*Task goal*. Below are entries to return in full. Keep each one exact.

*Raw data*.
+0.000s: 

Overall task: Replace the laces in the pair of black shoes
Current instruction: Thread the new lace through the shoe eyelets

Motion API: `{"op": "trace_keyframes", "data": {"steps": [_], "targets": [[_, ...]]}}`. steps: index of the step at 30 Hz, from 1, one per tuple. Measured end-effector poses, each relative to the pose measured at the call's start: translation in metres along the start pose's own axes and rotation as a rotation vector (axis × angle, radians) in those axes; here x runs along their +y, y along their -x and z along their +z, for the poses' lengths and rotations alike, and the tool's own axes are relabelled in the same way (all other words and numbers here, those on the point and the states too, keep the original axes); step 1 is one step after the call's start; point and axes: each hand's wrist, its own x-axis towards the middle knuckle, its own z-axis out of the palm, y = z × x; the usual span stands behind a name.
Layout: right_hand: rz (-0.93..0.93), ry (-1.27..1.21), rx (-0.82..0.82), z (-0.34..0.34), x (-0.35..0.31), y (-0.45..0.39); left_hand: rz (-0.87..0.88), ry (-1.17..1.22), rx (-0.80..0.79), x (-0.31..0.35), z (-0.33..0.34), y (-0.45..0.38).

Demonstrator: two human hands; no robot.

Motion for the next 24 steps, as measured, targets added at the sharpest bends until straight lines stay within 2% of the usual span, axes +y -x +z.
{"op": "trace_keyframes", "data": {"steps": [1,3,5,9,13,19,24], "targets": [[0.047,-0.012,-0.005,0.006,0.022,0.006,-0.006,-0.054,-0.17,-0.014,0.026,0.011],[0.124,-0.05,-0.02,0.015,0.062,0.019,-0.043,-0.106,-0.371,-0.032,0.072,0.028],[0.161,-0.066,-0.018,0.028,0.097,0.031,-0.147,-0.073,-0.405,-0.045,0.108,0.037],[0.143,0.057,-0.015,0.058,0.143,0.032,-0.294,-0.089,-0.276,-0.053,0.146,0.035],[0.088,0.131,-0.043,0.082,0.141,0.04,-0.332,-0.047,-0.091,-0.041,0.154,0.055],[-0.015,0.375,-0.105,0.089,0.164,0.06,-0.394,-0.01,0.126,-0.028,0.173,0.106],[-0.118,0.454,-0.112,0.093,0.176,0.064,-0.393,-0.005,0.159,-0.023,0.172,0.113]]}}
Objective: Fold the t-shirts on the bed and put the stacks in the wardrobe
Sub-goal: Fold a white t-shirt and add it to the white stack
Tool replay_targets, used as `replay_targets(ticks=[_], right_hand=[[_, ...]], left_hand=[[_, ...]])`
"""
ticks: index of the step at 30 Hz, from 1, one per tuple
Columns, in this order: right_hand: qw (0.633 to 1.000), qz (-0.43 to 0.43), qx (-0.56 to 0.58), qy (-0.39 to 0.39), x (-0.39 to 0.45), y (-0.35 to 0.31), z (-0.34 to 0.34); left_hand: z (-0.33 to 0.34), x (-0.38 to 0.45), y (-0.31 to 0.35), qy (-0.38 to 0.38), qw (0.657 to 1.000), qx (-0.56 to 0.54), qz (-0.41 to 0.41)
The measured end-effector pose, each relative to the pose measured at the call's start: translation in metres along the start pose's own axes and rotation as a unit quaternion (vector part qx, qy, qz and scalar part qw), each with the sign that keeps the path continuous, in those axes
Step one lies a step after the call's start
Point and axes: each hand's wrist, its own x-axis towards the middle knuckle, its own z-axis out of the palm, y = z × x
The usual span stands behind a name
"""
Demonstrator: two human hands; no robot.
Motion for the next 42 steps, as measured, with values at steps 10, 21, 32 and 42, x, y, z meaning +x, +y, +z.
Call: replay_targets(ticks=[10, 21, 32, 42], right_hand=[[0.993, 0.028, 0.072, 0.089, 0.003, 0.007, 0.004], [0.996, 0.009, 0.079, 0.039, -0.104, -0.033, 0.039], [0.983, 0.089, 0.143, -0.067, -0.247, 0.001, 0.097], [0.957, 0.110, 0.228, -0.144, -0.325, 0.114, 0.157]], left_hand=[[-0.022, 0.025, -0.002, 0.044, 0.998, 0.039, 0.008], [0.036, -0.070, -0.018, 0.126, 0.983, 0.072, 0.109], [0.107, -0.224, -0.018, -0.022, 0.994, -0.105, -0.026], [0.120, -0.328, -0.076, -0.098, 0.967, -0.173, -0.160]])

*Answer section*.
+0.000s: 

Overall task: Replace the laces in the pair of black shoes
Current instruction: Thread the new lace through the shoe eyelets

Motion API: `{"op": "trace_keyframes", "data": {"steps": [_], "targets": [[_, ...]]}}`. steps: index of the step at 30 Hz, from 1, one per tuple. Measured end-effector poses, each relative to the pose measured at the call's start: translation in metres along the start pose's own axes and rotation as a rotation vector (axis × angle, radians) in those axes; here x runs along their +y, y along their -x and z along their +z, for the poses' lengths and rotations alike, and the tool's own axes are relabelled in the same way (all other words and numbers here, those on the point and the states too, keep the original axes); step 1 is one step after the call's start; point and axes: each hand's wrist, its own x-axis towards the middle knuckle, its own z-axis out of the palm, y = z × x; the usual span stands behind a name.
Layout: right_hand: rz (-0.93..0.93), ry (-1.27..1.21), rx (-0.82..0.82), z (-0.34..0.34), x (-0.35..0.31), y (-0.45..0.39); left_hand: rz (-0.87..0.88), ry (-1.17..1.22), rx (-0.80..0.79), x (-0.31..0.35), z (-0.33..0.34), y (-0.45..0.38).

Demonstrator: two human hands; no robot.

Motion for the next 24 steps, as measured, targets added at the sharpest bends until straight lines stay within 2% of the usual span, axes +y -x +z.
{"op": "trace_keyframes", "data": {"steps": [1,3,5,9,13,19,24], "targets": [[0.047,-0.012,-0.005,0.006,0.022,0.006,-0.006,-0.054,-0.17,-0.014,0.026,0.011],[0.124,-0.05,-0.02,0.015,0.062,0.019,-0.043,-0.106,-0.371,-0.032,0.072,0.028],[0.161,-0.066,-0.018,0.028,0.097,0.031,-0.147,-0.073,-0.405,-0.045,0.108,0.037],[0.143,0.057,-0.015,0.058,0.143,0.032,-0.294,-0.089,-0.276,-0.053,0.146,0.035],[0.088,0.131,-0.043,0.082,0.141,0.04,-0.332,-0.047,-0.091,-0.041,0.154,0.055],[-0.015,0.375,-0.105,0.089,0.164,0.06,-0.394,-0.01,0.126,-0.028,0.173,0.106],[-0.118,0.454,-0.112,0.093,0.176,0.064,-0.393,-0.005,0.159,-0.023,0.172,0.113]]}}
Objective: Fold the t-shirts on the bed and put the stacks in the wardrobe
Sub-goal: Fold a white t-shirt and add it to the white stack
Tool replay_targets, used as `replay_targets(ticks=[_], right_hand=[[_, ...]], left_hand=[[_, ...]])`
"""
ticks: index of the step at 30 Hz, from 1, one per tuple
Columns, in this order: right_hand: qw (0.633 to 1.000), qz (-0.43 to 0.43), qx (-0.56 to 0.58), qy (-0.39 to 0.39), x (-0.39 to 0.45), y (-0.35 to 0.31), z (-0.34 to 0.34); left_hand: z (-0.33 to 0.34), x (-0.38 to 0.45), y (-0.31 to 0.35), qy (-0.38 to 0.38), qw (0.657 to 1.000), qx (-0.56 to 0.54), qz (-0.41 to 0.41)
The measured end-effector pose, each relative to the pose measured at the call's start: translation in metres along the start pose's own axes and rotation as a unit quaternion (vector part qx, qy, qz and scalar part qw), each with the sign that keeps the path continuous, in those axes
Step one lies a step after the call's start
Point and axes: each hand's wrist, its own x-axis towards the middle knuckle, its own z-axis out of the palm, y = z × x
The usual span stands behind a name
"""
Demonstrator: two human hands; no robot.
Motion for the next 42 steps, as measured, with values at steps 10, 21, 32 and 42, x, y, z meaning +x, +y, +z.
Call: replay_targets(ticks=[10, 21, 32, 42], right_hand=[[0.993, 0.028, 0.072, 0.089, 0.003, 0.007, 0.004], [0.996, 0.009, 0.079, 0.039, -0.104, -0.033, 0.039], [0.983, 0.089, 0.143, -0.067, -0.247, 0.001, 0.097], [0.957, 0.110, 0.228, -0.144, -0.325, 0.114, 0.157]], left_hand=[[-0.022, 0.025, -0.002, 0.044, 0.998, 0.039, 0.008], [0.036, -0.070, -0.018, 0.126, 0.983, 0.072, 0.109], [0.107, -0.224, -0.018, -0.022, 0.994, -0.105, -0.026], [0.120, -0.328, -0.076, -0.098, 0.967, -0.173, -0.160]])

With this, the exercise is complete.